We sat in our typical living room spots, my husband and I, bingeing something on Netflix as we unwound that late August evening.
“Do you smell something?” he asked.
I did. A slight husky smell of smoke. He looked out the back door and noticed our neighbors’ bonfire.
“It’s next door.” He shrugged and added, “Let’s go get the mail.”
We live in a tiny town, so tiny that we only have a P.O. box and need to go there to get our mail. It takes about seven minutes to walk the few blocks to the post office. We chatted as we walked through the cool end-of-summer evening. It was still light, 6:30ish.
The post office is next door to the local fire house. As we passed, the big doors were opening and our local volunteers were loading into trucks and pulling out.
We waved cheerily.
We collected our mail and ambled down the side streets heading home. The volunteer fire fighters were squealing into town, the blue lights on their varied pickup trucks flashing.
“Wow! Wonder where they’re headed?” we asked each other.
Two minutes later and around the corner onto our street we discovered that the fire was – US! Our garage was burning.
Long story short, the small blaze had started on the outside of our garage, perhaps from a stray ember. The fire traveled up across the garage ceiling and then into the great room ceiling. I located a kind neighbor who rescued our terrified Shih Tzu (those big men in yellow suits with oxygen masks tromping into her domain!). Then I could do nothing more than hold her and sit helplessly in the back yard swing watching smoke pour from our new roof, firemen bashing their axes through the great room ceiling, smoke ascending, water descending.
What does all of this have to do with God’s Word, you ask?
Well, for several days we waited for the restoration company to do their work and for the freedom to make our way into the destroyed great room.

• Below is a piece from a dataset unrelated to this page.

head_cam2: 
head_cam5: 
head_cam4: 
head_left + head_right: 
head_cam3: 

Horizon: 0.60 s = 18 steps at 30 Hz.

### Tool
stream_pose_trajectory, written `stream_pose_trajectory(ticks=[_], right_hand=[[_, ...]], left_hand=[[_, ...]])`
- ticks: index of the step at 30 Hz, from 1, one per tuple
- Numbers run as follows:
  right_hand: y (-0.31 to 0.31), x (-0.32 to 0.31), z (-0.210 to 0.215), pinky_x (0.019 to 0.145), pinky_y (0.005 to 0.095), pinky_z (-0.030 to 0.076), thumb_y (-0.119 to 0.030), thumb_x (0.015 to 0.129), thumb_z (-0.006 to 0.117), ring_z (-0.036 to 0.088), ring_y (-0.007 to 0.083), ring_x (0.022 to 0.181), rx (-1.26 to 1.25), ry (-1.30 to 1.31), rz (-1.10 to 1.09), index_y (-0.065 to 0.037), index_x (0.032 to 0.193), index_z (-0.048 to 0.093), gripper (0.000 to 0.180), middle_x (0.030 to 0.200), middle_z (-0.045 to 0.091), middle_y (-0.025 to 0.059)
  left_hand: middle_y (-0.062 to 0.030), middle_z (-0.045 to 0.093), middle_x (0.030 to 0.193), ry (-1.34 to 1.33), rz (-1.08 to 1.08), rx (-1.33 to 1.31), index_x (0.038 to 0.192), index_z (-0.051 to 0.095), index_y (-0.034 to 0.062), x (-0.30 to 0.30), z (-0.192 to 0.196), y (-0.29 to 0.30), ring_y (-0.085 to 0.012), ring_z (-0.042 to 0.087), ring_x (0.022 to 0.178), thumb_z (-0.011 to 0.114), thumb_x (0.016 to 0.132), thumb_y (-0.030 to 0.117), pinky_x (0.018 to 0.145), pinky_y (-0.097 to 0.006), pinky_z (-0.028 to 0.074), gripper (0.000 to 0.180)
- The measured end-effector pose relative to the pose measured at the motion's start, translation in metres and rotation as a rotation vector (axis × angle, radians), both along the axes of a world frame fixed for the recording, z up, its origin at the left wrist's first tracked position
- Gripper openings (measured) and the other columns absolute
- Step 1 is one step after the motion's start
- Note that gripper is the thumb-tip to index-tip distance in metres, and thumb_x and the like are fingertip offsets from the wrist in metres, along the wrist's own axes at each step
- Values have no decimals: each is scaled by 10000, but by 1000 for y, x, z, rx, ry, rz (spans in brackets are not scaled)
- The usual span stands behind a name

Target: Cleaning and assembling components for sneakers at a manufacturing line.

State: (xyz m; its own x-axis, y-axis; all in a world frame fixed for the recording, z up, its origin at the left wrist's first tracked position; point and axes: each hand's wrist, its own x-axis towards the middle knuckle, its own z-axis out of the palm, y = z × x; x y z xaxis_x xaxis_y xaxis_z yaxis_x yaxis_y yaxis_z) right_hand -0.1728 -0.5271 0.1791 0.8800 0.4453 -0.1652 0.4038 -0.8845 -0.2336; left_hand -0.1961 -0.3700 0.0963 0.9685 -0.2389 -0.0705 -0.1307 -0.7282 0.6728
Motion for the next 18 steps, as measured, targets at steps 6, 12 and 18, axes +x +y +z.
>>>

The overturned furniture bulged from under wet smelly insulation and soaked drywall. The computer I’d been working on was soaked. Books, papers, everything lost.
My Bible had been on a ledge under the coffee table.
This is the Bible that carried me through marriage and child-raising. The Bible that has pages stained with tears. It has underlinings, comments, thoughts, prayers, and dates when a particular verse resonated with a particular situation. It’s the past 30-plus years between blue leather covers. I purchased this Bible right after we had completed the Life Application Study Bible in the NIV.
I expected the poor book to be soaked—a congealed mess of thin, Bible-paper pages.
Only it wasn’t. It survived. Its place under the table must have protected it from the worst of the cascading water from the firemen’s powerful hoses.
It has a slight smoky smell and its cover shows a few new dents. But the moment I saw it, I was overjoyed. Don’t get me wrong; I have other Bibles. I can buy more. But THIS one, this one holds much of my life between its covers, and it holds the promises that have helped me live that life to the best of my ability to honor God.
I’m not claiming anything miraculous; I’m just very thankful.
Even through fiery trials.

What became The Life Application Study Bible involved thousands of hours and dozens of people and lots of meetings and lots of writing. Our purpose was to go beyond what most study Bibles of the day were doing, which was to offer a lot of information but little insight, a lot of esoteric and theological thinking but no real-world application. We wanted to create a Bible that gave information and insight but then also took the person from that to the “so what?” question. We wanted to help Bible readers understand what various verses and passages meant for their lives.